> **Exercise brief**: Verbatim output of the lines below is required, with the images omitted.
---- Records shown
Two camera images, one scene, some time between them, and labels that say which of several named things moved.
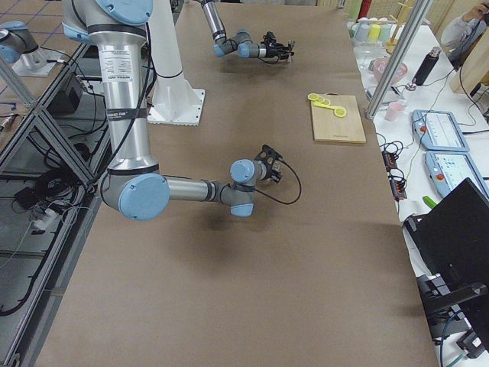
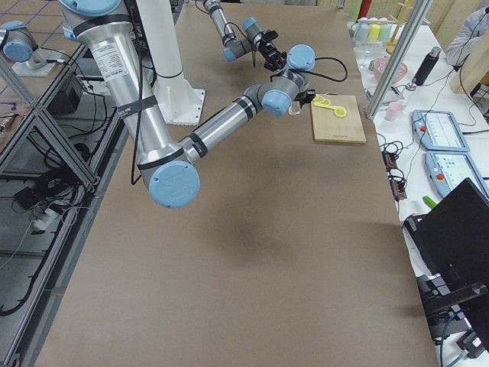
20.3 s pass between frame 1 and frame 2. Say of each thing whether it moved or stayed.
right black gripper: moved
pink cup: stayed
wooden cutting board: stayed
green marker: stayed
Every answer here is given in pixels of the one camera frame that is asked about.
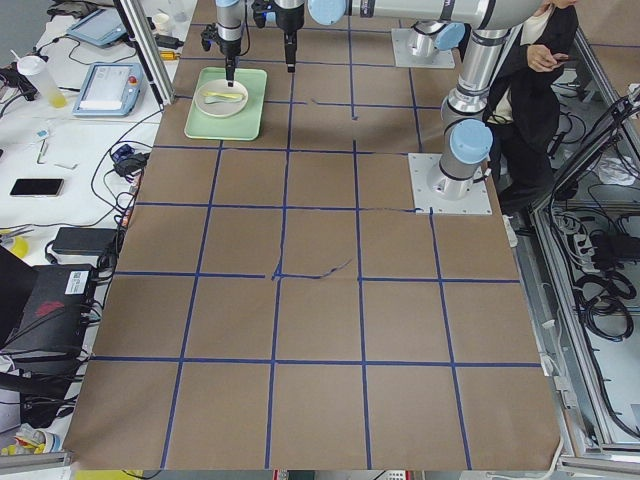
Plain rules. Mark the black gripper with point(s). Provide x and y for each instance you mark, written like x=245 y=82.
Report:
x=230 y=48
x=288 y=20

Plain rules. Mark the yellow plastic fork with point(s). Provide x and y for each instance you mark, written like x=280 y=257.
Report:
x=222 y=93

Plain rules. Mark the cream round plate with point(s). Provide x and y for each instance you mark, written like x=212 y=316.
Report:
x=220 y=110

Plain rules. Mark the sage green spoon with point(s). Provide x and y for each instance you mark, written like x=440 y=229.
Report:
x=227 y=98

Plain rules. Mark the light green tray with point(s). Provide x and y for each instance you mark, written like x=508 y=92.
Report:
x=244 y=126

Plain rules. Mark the teach pendant tablet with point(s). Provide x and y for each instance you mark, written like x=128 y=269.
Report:
x=109 y=90

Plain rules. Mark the plastic bottle yellow liquid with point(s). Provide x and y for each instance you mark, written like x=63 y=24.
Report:
x=36 y=71

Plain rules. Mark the black power adapter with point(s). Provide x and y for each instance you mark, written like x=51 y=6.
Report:
x=83 y=241

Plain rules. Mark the black smartphone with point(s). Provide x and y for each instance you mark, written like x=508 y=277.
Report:
x=37 y=187

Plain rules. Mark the person in black clothes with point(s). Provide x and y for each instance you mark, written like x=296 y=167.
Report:
x=523 y=110

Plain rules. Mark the black laptop computer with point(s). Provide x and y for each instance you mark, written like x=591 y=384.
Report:
x=45 y=308

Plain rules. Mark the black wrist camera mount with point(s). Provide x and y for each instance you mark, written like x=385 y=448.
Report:
x=209 y=37

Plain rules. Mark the aluminium frame post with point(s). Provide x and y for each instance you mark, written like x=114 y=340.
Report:
x=140 y=34

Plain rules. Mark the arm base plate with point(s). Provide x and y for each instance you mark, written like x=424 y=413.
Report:
x=423 y=50
x=435 y=193

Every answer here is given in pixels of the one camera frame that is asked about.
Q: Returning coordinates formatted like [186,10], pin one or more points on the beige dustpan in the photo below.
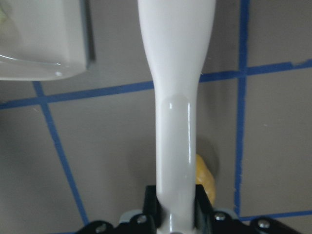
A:
[44,39]

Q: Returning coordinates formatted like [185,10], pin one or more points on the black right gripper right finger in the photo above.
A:
[203,207]

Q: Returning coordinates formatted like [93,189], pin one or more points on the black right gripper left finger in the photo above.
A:
[152,208]

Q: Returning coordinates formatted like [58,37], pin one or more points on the white hand brush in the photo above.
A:
[176,35]

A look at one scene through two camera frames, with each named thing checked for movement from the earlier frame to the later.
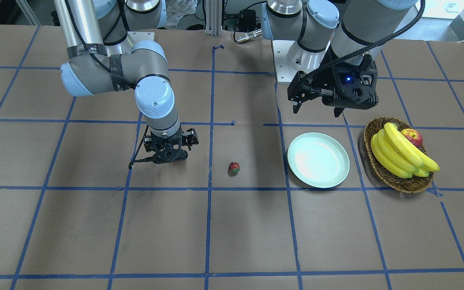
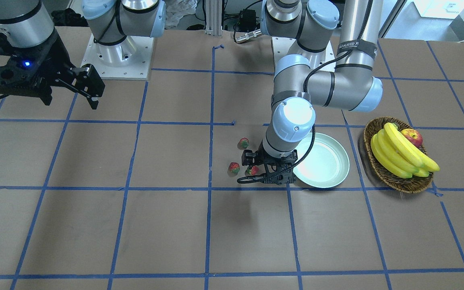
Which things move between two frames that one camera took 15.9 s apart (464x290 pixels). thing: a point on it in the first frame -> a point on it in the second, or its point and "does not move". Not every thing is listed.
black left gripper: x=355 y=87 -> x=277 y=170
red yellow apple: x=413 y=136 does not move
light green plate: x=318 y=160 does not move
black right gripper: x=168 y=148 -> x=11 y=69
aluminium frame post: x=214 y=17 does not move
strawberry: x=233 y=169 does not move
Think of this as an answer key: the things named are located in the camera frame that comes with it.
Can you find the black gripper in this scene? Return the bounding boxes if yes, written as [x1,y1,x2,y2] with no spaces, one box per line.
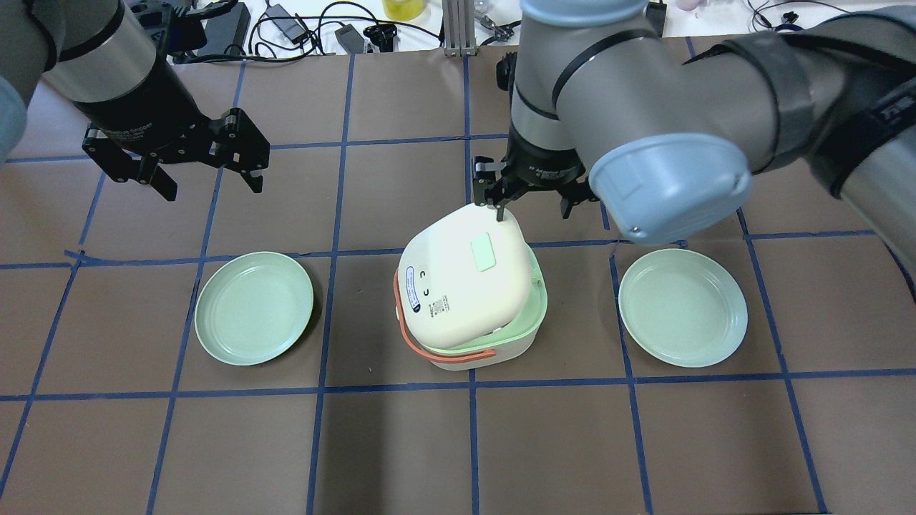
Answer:
[81,56,271,202]

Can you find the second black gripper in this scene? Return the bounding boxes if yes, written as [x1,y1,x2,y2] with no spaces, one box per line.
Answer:
[472,128,599,221]

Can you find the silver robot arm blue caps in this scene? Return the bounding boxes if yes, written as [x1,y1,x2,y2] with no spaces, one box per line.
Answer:
[1,1,271,201]

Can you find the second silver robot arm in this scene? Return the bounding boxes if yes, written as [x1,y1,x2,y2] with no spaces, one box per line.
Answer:
[472,1,915,273]

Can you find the black power adapter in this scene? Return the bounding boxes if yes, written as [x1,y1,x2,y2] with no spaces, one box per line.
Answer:
[192,2,251,59]

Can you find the pale green plate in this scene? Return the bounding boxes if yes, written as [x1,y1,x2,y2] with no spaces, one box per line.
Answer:
[194,252,315,366]
[618,248,749,368]

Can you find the black power brick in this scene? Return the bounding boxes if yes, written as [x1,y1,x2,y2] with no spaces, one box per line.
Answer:
[334,24,367,54]

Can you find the yellow tape roll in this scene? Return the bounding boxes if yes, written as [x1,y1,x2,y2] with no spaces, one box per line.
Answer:
[381,0,426,22]

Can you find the aluminium frame post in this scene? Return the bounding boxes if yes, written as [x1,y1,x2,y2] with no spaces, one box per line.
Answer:
[442,0,478,57]

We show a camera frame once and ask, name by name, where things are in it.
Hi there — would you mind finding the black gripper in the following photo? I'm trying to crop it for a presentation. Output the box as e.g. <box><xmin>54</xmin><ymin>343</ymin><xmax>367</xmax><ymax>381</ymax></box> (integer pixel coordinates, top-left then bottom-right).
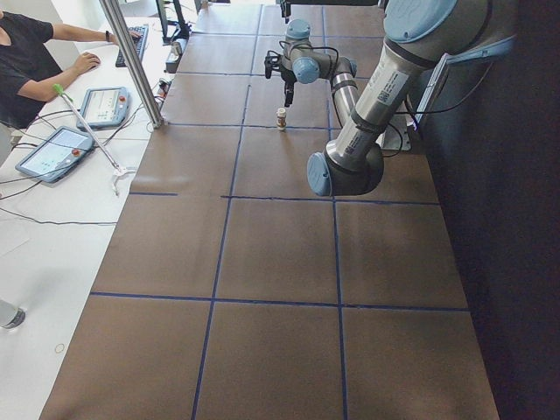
--------
> **Answer for the task**:
Two camera images, one scene, some time between them, and labels that say which of several named things moved.
20.3 s pass between frame 1 and frame 2. Say of each thing whether it moved or stayed.
right black gripper: moved
pink cup: stayed
wooden cutting board: stayed
green marker: stayed
Every answer here is given in pixels of the one camera frame that is asked about.
Plain rules. Mark the black gripper with point(s). Provide x and y for each instance you mark, written like x=245 y=82.
Report:
x=230 y=48
x=288 y=20

Plain rules. Mark the yellow plastic fork with point(s). Provide x and y for each instance you mark, written like x=280 y=257.
Report:
x=222 y=93

Plain rules. Mark the cream round plate with point(s). Provide x and y for each instance you mark, written like x=212 y=316.
Report:
x=220 y=110

Plain rules. Mark the sage green spoon with point(s). Provide x and y for each instance you mark, written like x=440 y=229.
Report:
x=227 y=98

Plain rules. Mark the light green tray with point(s). Provide x and y for each instance you mark, written like x=508 y=92.
Report:
x=244 y=126

Plain rules. Mark the teach pendant tablet with point(s). Provide x and y for each instance you mark, written like x=128 y=269.
Report:
x=109 y=90

Plain rules. Mark the plastic bottle yellow liquid with point(s). Provide x and y for each instance you mark, written like x=63 y=24.
Report:
x=36 y=71

Plain rules. Mark the black power adapter with point(s). Provide x and y for each instance you mark, written like x=51 y=6.
Report:
x=83 y=241

Plain rules. Mark the black smartphone with point(s). Provide x and y for each instance you mark, written like x=508 y=277.
Report:
x=37 y=187

Plain rules. Mark the person in black clothes with point(s). Provide x and y for each instance you mark, written like x=296 y=167.
Report:
x=523 y=110

Plain rules. Mark the black laptop computer with point(s). Provide x and y for each instance you mark, written like x=591 y=384.
Report:
x=45 y=308

Plain rules. Mark the black wrist camera mount with point(s). Provide x and y for each instance you mark, written like x=385 y=448.
Report:
x=209 y=37

Plain rules. Mark the aluminium frame post with point(s). Provide x and y for each instance you mark, written like x=114 y=340.
Report:
x=140 y=34

Plain rules. Mark the arm base plate with point(s). Provide x and y for each instance you mark, written like x=424 y=413.
Report:
x=423 y=50
x=435 y=193

Every answer here is given in pixels of the one camera frame that is asked about.
Q: Returning coordinates formatted like [186,10], pin one or more points on the beige dustpan in the photo below.
A:
[44,39]

Q: Returning coordinates formatted like [185,10], pin one or more points on the black right gripper right finger in the photo above.
A:
[203,207]

Q: Returning coordinates formatted like [93,189], pin one or more points on the black right gripper left finger in the photo above.
A:
[152,208]

Q: Returning coordinates formatted like [58,37], pin one or more points on the white hand brush in the photo above.
A:
[176,35]

A look at one scene through two camera frames, with each named thing checked for movement from the earlier frame to the later.
Which things move between two frames that one camera took 15.9 s apart (464x290 pixels). thing: a point on it in the first frame -> a point on it in the second, or its point and "does not move". Not every thing is listed.
black left gripper: x=355 y=87 -> x=277 y=170
red yellow apple: x=413 y=136 does not move
light green plate: x=318 y=160 does not move
black right gripper: x=168 y=148 -> x=11 y=69
aluminium frame post: x=214 y=17 does not move
strawberry: x=233 y=169 does not move
Think of this as an answer key: the things named are located in the camera frame that comes with it.
Can you find the black gripper in this scene? Return the bounding boxes if yes, written as [x1,y1,x2,y2] with no spaces, one box per line.
Answer:
[81,56,271,202]

Can you find the second black gripper in this scene? Return the bounding boxes if yes, written as [x1,y1,x2,y2] with no spaces, one box per line.
Answer:
[472,128,599,221]

Can you find the silver robot arm blue caps in this scene? Return the bounding boxes if yes, written as [x1,y1,x2,y2] with no spaces, one box per line.
Answer:
[1,1,271,201]

Can you find the second silver robot arm in this scene? Return the bounding boxes if yes, written as [x1,y1,x2,y2] with no spaces, one box per line.
Answer:
[472,1,915,273]

Can you find the black power adapter in this scene? Return the bounding boxes if yes, written as [x1,y1,x2,y2] with no spaces, one box per line.
Answer:
[192,2,251,59]

Can you find the pale green plate in this scene? Return the bounding boxes if yes, written as [x1,y1,x2,y2] with no spaces, one box per line.
Answer:
[194,252,315,366]
[618,248,749,368]

Can you find the black power brick in this scene? Return the bounding boxes if yes, written as [x1,y1,x2,y2] with no spaces, one box per line.
Answer:
[334,24,367,54]

Can you find the yellow tape roll in this scene? Return the bounding boxes if yes, written as [x1,y1,x2,y2] with no spaces, one box per line.
Answer:
[381,0,426,22]

Can you find the aluminium frame post in this scene? Return the bounding boxes if yes, written as [x1,y1,x2,y2] with no spaces, one box per line.
Answer:
[442,0,478,57]

We show a camera frame once and ask, name by name, where things are in it.
Hi there — would you mind finding the black gripper in the following photo? I'm trying to crop it for a presentation. Output the box as e.g. <box><xmin>54</xmin><ymin>343</ymin><xmax>367</xmax><ymax>381</ymax></box> (integer pixel coordinates, top-left then bottom-right).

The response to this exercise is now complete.